HOW TO COMPLETE THIS TASK:
Report each line of the entries below that has the word "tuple" in it.

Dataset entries
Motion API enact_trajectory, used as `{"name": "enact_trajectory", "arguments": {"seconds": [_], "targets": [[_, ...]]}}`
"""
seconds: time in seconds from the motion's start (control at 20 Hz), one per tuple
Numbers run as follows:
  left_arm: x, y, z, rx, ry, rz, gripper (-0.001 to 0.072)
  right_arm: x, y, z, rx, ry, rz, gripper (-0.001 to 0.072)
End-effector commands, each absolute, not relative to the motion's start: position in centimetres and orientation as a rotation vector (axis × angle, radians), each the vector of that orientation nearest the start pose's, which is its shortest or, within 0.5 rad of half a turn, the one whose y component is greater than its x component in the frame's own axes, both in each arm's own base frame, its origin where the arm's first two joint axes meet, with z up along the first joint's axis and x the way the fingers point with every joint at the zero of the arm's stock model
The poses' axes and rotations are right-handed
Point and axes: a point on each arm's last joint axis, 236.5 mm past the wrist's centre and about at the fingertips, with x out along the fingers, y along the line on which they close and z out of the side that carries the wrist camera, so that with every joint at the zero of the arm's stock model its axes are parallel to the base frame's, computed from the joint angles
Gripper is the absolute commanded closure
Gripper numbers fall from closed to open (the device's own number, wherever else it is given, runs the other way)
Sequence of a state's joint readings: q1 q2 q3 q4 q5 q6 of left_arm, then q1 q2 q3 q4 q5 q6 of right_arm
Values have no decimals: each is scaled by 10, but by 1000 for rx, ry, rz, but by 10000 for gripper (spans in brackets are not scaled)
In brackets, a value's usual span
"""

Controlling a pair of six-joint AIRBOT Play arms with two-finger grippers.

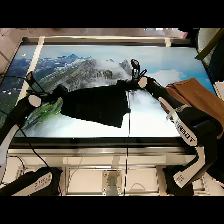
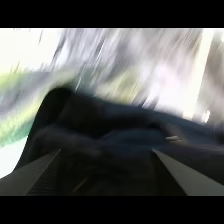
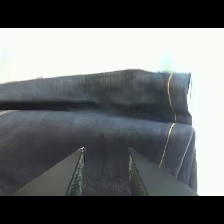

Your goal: Fold the clothes and pants, and hang the long-sleeved shirts on hangers.

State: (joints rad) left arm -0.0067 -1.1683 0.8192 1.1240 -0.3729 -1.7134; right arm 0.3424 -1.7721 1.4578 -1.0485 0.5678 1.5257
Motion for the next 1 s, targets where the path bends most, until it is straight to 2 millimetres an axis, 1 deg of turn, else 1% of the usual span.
{"name": "enact_trajectory", "arguments": {"seconds": [0.0,0.05,0.1,0.15,0.2,0.25,0.3,0.35,0.4,0.45,0.5,0.55,0.6,0.7,0.8,0.85,0.95], "targets": [[468,-35,82,-562,482,19,59,543,241,-18,349,904,385,393],[465,-35,95,-517,456,0,59,543,228,-13,344,929,381,382],[461,-35,109,-467,427,-20,59,538,213,-10,328,974,378,376],[457,-36,125,-409,391,-43,59,528,195,-7,299,1032,395,371],[452,-37,142,-355,354,-62,59,513,179,-5,282,1098,412,370],[446,-37,159,-318,314,-75,59,493,165,-7,264,1187,438,364],[441,-37,174,-303,280,-82,59,461,155,-13,265,1321,492,364],[435,-37,188,-298,250,-89,59,434,150,-17,304,1428,549,364],[429,-38,198,-298,232,-95,59,414,151,-16,413,1494,613,363],[423,-39,204,-297,226,-104,60,411,158,-11,552,1488,671,319],[418,-41,206,-296,233,-114,59,421,160,-12,678,1438,681,128],[415,-44,205,-295,245,-122,60,433,159,-20,757,1397,643,-8],[412,-46,202,-294,264,-130,60,445,157,-31,790,1368,603,-8],[408,-51,191,-292,317,-146,60,457,164,-51,842,1363,576,-8],[405,-54,184,-291,351,-156,60,455,177,-74,870,1410,578,-8],[404,-55,182,-291,360,-158,60,452,186,-82,886,1430,590,-8],[403,-56,178,-289,375,-163,61,446,201,-92,844,1443,622,-8]]}}
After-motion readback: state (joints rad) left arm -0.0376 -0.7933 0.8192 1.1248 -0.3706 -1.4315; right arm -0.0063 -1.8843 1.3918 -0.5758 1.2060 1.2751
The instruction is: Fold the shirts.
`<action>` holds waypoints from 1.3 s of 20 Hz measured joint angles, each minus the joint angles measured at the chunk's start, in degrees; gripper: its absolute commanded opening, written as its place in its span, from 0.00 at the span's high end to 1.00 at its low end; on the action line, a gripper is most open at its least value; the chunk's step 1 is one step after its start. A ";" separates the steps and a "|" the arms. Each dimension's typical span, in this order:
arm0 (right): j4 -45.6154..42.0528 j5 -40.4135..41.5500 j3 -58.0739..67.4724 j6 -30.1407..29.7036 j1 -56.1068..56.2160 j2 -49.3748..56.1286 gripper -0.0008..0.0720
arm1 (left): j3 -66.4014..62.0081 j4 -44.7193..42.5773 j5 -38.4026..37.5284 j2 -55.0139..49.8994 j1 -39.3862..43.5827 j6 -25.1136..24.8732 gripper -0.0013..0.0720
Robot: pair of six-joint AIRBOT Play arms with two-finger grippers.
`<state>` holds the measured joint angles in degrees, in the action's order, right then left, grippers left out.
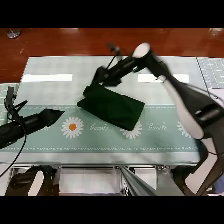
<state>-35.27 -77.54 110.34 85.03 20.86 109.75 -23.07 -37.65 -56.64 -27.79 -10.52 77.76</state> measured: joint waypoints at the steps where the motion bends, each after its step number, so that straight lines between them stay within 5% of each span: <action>1: -0.92 -3.65 0.59 -0.15 -3.08 -2.54 0.12 | 0.35 -0.02 0.63 -0.59 0.00 0.00 0.95; 5: -23.50 -9.25 -9.05 2.93 -13.42 -20.11 0.14 | 0.96 0.17 1.88 -2.34 0.00 -0.68 0.95; 8: -39.80 -3.76 -32.50 8.98 -17.77 -38.66 0.14 | 1.11 0.20 2.29 -2.93 0.00 -1.57 0.95; 10: -41.68 3.02 -51.10 13.66 -19.17 -49.64 0.14 | 1.14 0.17 2.43 -3.10 0.00 -1.90 0.95; 12: -33.66 12.94 -67.04 16.02 -19.58 -56.43 0.14 | 1.18 0.17 2.84 -3.41 0.00 -2.12 0.95; 16: -8.66 30.27 -83.10 9.55 -17.73 -55.60 0.14 | 1.18 0.20 3.39 -4.63 0.07 -2.23 0.95; 21: 6.19 32.28 -79.69 -0.48 -14.25 -39.78 0.18 | 1.18 0.22 3.72 -6.54 1.40 -2.32 0.95; 22: 7.67 31.47 -77.90 -1.38 -13.11 -36.63 0.38 | 1.18 0.22 3.78 -6.84 1.86 -2.29 0.95; 23: 8.61 30.84 -75.82 -1.97 -11.69 -33.35 0.69 | 1.18 0.22 3.72 -7.10 2.40 -2.29 0.95; 24: 8.63 30.12 -73.66 -2.45 -10.43 -30.62 0.85 | 1.18 0.22 3.74 -7.26 2.91 -2.29 0.95; 25: 9.25 29.29 -70.84 -2.78 -9.40 -28.24 0.97 | 1.18 0.22 3.78 -7.41 3.39 -2.29 0.95; 26: 8.92 28.65 -67.54 -3.21 -8.74 -26.34 0.97 | 1.18 0.22 3.72 -7.50 3.72 -2.32 0.95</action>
<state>-26.35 -48.88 42.81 81.82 12.12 83.42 -21.89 -37.43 -52.93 -35.29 -6.81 75.44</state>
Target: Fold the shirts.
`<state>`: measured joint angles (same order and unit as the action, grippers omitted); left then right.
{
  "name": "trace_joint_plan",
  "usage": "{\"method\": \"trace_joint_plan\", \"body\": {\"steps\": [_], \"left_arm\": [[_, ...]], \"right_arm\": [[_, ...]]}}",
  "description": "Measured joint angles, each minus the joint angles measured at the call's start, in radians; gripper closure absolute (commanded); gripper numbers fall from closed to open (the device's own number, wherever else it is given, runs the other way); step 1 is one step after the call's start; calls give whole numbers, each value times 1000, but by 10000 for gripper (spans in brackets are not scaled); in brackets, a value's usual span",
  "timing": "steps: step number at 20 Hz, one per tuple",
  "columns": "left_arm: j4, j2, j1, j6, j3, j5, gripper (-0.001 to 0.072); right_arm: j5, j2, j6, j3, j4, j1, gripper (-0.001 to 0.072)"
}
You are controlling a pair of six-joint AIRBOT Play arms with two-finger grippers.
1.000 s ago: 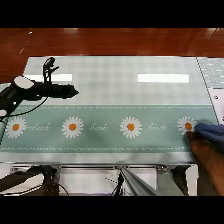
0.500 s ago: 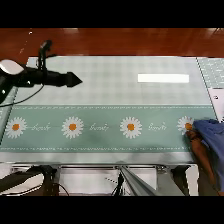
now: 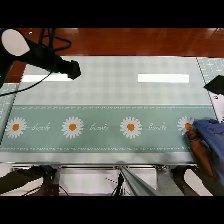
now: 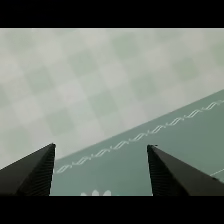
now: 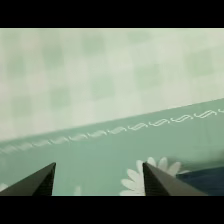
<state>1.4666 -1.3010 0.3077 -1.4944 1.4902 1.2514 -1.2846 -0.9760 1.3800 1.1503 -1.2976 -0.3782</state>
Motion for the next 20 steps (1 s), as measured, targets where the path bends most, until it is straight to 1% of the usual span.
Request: {"method": "trace_joint_plan", "body": {"steps": [1, 3, 7, 20], "left_arm": [[38, -4, 14, -37, -3, 33, -13], [83, -10, 31, -84, -16, 85, -13], [128, -14, 45, -127, -31, 132, -13], [149, -15, 50, -147, -36, 155, -13]], "right_arm": [[11, -24, 1, 0, -59, 69, 97], [28, -59, 6, 0, -124, 156, 99], [46, -93, 18, 0, -187, 238, 99], [62, -106, 30, 0, -204, 268, 99]]}}
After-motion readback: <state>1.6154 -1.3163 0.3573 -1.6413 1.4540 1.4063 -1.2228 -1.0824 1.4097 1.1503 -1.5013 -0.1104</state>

YOUR SOLUTION:
seconds: time in seconds from the motion's start (control at 20 Hz), one per tuple
  "timing": "steps: step number at 20 Hz, one per tuple",

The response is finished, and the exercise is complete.